Martians and Sequids create a distinctive form of horror because both species complicate identity. Martians can impersonate others through shapeshifting, while Sequids can erase a person’s autonomy from within. In the Mars incident, both forms of replacement happen at once: a Martian returns to Earth disguised as Rus Livingston, while the real Rus becomes a Sequid host on Mars. The result is a crisis built not only on violence, but on uncertainty over who is real, who is possessed, and whether a rescued body is still safe to trust.

This is why Mars matters beyond a single alien encounter. It demonstrates that planetary defense in this setting is not only about stopping invaders in battle. It is also about recognizing hidden contagion, false identities, and the possibility that one survivor can carry an entire invasion inside him.

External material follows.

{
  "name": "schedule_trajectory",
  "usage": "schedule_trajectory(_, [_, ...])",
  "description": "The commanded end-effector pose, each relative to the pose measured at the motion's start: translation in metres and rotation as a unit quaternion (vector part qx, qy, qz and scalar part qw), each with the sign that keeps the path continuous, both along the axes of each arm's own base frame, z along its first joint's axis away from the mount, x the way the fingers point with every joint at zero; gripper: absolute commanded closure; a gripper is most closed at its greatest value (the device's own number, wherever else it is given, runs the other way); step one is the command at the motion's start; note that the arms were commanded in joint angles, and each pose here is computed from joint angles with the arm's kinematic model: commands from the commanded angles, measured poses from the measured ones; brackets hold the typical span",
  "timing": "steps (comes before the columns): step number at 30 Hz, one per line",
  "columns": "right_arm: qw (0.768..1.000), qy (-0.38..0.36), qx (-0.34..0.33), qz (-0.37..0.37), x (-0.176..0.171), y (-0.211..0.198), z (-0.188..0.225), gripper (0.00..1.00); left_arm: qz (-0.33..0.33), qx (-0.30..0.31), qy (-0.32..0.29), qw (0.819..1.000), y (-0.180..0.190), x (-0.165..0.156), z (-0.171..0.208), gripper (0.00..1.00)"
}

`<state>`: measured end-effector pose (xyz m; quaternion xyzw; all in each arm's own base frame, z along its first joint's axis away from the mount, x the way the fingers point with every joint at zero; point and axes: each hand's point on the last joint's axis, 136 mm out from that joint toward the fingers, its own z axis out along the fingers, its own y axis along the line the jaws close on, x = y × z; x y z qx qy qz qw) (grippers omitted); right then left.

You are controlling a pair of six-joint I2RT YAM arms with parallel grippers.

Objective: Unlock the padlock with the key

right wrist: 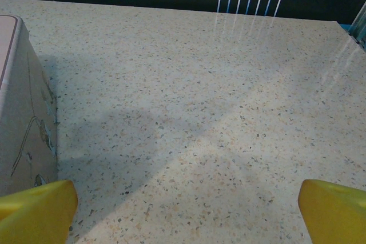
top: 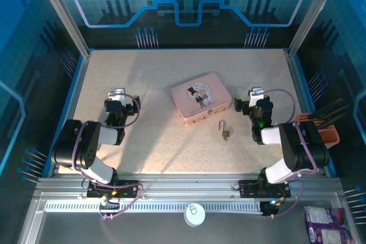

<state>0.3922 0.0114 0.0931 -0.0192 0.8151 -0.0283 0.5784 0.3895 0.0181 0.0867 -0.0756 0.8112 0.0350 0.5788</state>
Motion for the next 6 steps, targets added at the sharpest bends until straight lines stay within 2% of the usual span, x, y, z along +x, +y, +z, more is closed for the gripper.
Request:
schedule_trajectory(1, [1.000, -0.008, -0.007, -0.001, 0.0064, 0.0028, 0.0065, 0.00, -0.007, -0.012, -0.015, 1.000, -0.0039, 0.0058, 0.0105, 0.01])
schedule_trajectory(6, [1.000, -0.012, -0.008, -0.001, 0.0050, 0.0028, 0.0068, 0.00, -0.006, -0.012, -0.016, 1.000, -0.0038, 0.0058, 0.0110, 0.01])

Why They Matter After Omni-Man's Betrayal

Two years after Omni-Man’s betrayal, Earth is already primed to fear infiltration. The Martian-Sequid crisis deepens that fear. Mars proves that nearby alien civilizations may operate under severe secrecy for rational reasons, while the Sequids prove that parasitic conquest can begin with one overlooked host rather than a fleet. For a campaign set in this era, Martians represent quarantine, secrecy, and desperate containment; Sequids represent possession, hidden spread, and the nightmare that the enemy may already be inside the survivor you just brought home.